*** Opening DATA IN THIS EXERCISE ***

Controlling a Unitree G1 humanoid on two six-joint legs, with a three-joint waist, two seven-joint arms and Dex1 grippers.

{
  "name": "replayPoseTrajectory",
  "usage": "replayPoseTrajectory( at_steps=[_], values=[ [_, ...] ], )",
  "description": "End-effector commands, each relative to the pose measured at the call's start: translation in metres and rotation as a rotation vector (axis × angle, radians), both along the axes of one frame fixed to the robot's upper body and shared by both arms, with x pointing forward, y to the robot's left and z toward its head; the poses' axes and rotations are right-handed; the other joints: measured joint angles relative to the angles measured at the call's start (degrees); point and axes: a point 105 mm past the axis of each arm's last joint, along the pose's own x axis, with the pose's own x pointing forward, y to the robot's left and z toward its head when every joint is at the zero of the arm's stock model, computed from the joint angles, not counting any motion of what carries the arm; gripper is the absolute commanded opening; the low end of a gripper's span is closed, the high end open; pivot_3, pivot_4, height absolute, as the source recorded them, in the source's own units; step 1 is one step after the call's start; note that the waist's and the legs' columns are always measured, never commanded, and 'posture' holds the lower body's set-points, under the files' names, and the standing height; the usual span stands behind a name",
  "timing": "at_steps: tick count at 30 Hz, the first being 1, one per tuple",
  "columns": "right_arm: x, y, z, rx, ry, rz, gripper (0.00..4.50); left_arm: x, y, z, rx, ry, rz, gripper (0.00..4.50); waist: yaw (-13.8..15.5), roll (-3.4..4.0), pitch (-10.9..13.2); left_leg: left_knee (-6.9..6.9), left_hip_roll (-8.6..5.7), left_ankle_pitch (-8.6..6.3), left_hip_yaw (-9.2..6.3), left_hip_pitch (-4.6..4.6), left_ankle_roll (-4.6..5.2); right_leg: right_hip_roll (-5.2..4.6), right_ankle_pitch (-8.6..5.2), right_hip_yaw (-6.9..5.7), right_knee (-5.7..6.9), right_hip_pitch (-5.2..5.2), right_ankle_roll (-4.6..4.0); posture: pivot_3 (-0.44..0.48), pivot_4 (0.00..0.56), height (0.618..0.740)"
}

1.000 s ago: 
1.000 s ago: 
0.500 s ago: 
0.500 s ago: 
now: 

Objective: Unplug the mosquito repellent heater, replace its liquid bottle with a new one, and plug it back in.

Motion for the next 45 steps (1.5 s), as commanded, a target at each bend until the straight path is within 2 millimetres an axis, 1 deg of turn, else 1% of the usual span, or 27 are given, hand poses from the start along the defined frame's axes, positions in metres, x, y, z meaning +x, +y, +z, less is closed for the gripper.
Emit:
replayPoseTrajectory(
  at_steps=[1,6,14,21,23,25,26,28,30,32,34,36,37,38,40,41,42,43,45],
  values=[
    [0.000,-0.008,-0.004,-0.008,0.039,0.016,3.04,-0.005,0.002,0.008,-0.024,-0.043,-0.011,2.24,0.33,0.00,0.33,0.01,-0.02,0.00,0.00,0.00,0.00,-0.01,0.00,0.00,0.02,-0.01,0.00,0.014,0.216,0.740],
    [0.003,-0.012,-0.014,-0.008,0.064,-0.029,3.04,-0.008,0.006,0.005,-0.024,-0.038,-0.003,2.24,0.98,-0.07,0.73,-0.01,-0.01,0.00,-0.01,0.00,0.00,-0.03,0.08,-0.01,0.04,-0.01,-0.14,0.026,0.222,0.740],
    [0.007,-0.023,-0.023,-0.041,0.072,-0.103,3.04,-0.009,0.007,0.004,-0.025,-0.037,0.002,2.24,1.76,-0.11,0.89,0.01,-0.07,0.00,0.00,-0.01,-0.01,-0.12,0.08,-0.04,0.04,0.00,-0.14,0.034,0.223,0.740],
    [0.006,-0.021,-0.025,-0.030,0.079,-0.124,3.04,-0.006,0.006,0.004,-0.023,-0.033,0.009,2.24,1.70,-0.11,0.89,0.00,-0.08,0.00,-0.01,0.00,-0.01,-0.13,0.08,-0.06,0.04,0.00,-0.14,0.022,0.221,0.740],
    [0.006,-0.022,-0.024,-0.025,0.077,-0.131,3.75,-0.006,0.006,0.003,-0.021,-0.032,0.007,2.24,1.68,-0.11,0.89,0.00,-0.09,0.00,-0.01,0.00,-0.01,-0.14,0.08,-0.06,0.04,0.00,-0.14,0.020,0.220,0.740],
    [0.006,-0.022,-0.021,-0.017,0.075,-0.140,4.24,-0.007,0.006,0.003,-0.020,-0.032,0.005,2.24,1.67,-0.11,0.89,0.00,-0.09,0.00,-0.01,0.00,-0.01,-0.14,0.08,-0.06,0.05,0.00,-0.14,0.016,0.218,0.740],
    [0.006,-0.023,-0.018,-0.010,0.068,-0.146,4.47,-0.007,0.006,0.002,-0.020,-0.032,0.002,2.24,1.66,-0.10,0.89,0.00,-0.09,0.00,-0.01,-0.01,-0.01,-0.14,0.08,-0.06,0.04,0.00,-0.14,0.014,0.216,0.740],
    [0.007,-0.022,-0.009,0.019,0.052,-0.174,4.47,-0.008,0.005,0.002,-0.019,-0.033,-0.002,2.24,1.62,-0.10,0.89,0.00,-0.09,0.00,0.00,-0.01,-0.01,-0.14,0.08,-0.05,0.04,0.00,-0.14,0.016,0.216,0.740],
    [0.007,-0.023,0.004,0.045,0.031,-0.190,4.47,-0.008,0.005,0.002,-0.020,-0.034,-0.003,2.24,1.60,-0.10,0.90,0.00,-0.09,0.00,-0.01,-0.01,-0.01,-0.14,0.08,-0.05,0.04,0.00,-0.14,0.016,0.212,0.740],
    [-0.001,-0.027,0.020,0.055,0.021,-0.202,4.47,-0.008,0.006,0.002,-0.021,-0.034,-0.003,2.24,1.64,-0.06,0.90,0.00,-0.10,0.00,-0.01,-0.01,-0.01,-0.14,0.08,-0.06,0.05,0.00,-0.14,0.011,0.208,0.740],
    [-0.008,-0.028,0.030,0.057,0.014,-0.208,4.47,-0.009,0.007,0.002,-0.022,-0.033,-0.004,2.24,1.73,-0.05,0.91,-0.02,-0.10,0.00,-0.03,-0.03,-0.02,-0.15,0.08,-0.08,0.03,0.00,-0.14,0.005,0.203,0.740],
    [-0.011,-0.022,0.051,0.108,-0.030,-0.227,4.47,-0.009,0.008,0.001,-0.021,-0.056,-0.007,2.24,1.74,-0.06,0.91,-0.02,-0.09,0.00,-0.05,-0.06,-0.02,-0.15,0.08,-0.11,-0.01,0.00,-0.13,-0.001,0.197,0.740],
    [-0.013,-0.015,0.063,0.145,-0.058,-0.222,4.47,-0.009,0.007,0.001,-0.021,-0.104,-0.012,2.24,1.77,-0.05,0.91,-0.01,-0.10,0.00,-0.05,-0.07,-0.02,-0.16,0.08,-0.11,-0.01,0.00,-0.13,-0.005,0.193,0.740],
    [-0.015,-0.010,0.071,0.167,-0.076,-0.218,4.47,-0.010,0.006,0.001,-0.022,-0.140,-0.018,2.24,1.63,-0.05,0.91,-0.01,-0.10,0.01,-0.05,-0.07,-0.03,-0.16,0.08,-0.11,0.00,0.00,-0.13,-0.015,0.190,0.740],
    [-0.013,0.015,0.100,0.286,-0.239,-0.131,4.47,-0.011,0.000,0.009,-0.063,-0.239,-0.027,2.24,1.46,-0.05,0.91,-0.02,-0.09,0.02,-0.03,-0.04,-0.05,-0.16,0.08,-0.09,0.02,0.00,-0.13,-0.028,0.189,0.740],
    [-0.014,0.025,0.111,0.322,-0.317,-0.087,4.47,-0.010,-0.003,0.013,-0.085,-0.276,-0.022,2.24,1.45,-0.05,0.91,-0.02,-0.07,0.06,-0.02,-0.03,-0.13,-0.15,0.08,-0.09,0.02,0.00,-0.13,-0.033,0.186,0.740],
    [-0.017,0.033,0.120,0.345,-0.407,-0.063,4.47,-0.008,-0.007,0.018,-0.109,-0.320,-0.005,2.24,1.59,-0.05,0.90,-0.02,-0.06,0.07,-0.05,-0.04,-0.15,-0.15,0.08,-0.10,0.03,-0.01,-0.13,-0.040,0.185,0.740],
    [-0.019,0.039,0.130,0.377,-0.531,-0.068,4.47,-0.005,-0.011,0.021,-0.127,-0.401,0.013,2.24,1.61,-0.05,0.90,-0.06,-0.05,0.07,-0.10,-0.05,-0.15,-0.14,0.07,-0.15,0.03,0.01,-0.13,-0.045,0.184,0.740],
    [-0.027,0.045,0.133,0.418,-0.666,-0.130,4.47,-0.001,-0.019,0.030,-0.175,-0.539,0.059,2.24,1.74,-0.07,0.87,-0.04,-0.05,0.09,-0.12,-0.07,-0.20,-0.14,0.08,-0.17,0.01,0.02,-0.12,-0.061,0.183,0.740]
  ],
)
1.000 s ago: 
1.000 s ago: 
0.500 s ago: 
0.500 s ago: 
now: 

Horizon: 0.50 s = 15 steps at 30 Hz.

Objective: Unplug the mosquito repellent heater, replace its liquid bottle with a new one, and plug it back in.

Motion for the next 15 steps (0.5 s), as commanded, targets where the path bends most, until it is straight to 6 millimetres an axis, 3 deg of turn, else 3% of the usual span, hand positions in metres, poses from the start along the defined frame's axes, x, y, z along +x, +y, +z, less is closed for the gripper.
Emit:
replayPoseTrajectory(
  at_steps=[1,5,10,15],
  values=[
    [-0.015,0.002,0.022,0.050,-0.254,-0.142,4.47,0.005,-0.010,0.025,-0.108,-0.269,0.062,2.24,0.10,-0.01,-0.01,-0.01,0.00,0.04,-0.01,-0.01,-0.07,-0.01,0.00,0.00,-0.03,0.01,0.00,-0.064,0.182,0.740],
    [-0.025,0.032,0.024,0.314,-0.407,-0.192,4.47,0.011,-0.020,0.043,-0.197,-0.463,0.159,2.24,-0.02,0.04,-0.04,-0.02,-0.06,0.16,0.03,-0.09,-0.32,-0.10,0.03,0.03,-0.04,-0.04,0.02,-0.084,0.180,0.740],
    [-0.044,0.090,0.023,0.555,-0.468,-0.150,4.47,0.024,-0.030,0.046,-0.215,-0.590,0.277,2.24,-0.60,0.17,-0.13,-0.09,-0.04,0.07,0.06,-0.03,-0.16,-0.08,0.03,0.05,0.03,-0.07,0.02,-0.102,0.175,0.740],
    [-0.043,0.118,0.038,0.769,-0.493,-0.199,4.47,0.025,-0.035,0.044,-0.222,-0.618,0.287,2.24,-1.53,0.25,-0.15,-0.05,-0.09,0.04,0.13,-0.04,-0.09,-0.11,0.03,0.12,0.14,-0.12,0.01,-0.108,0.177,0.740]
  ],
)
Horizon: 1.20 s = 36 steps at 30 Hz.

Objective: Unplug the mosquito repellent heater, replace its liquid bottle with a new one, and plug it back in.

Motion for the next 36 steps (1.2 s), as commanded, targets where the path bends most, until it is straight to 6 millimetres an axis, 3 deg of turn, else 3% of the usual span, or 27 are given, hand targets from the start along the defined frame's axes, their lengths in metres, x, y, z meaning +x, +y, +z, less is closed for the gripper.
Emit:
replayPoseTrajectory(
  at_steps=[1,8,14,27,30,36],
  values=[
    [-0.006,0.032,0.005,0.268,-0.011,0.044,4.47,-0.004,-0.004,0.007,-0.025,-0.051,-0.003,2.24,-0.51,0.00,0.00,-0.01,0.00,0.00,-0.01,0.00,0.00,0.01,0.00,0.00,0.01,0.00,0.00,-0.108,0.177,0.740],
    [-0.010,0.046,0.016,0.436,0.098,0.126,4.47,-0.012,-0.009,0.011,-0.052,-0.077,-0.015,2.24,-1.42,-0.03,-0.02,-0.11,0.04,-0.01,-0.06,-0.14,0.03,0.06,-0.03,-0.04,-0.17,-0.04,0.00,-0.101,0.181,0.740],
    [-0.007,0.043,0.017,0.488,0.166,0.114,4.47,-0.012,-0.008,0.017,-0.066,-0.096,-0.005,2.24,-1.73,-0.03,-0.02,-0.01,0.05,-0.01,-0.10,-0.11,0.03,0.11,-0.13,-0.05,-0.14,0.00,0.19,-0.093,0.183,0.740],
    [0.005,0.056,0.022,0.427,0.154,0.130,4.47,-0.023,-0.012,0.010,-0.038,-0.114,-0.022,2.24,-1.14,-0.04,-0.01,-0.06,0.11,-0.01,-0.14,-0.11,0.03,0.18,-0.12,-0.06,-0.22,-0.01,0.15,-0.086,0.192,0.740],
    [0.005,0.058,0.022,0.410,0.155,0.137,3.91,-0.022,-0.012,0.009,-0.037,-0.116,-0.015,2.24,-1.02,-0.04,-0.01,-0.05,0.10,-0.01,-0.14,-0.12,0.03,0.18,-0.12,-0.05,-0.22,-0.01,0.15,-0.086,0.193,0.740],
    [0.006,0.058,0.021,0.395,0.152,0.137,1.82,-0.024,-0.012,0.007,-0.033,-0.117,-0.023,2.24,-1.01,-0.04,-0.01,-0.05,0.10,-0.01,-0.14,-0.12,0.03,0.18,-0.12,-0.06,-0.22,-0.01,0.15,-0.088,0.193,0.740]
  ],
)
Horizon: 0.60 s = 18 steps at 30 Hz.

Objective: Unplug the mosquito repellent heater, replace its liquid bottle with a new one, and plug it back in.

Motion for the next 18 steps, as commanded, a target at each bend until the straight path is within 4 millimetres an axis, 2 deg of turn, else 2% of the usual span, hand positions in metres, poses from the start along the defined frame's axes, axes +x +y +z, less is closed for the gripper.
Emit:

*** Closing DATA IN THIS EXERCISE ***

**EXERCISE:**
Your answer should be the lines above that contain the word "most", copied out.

**RESULT:**
Motion for the next 15 steps (0.5 s), as commanded, targets where the path bends most, until it is straight to 6 millimetres an axis, 3 deg of turn, else 3% of the usual span, hand positions in metres, poses from the start along the defined frame's axes, x, y, z along +x, +y, +z, less is closed for the gripper.
Motion for the next 36 steps (1.2 s), as commanded, targets where the path bends most, until it is straight to 6 millimetres an axis, 3 deg of turn, else 3% of the usual span, or 27 are given, hand targets from the start along the defined frame's axes, their lengths in metres, x, y, z meaning +x, +y, +z, less is closed for the gripper.

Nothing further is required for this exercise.